#### Work required
What follows is data; output all of it exactly as given.

#### The data
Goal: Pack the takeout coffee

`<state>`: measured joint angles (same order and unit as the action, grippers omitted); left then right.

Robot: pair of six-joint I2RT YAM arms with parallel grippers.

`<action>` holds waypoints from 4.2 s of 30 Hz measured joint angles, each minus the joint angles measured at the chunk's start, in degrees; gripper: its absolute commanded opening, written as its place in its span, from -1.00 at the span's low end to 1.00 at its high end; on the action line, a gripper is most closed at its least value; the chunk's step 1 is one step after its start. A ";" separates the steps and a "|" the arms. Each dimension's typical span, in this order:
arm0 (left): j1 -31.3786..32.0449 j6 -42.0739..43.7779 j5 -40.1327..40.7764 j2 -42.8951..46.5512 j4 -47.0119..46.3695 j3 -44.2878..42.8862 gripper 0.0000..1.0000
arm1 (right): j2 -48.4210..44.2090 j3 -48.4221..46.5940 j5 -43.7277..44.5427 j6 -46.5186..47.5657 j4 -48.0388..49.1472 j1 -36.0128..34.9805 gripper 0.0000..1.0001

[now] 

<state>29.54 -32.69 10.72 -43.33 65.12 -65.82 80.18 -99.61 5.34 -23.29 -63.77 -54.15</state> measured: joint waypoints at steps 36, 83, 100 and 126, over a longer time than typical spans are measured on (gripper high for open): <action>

#### Response to this exercise
Goal: Pack the takeout coffee

`<state>`: measured joint angles (same order and unit as the action, grippers omitted); left then right.

Robot: pair of six-joint I2RT YAM arms with parallel grippers.

`<action>` holds waypoints from 4.2 s of 30 Hz measured joint angles, each minus the joint angles measured at the chunk's start, in degrees; gripper: its absolute commanded opening, written as its place in its span, from -1.00 at the span's low end to 1.00 at its high end; on the action line, a gripper is most closed at its least value; the chunk's step 1 is one step after its start. A ";" separates the steps and a "|" the arms. Each dimension's typical span, in this order:
arm0 (left): j1 -31.3786..32.0449 j6 -42.0739..43.7779 j5 -40.1327..40.7764 j2 -42.8951..46.5512 j4 -47.0119..46.3695 j3 -44.2878..42.8862 gripper 0.0000..1.0000
arm1 (right): j2 -48.4210..44.2090 j3 -48.4221..46.5940 j5 -43.7277..44.5427 j6 -46.5186..47.5657 j4 -48.0388..49.1472 j1 -36.0128..34.9805 gripper 0.0000..1.0001

[now] 

<state>29.54 -32.69 10.72 -43.33 65.12 -65.82 80.18 -99.61 5.34 -23.29 -63.77 -54.15</state> measured: joint waypoints at steps 36, 83, 100 and 126, over a longer time than typical spans are measured on (gripper high for open): <action>

Nothing more is needed to complete the output.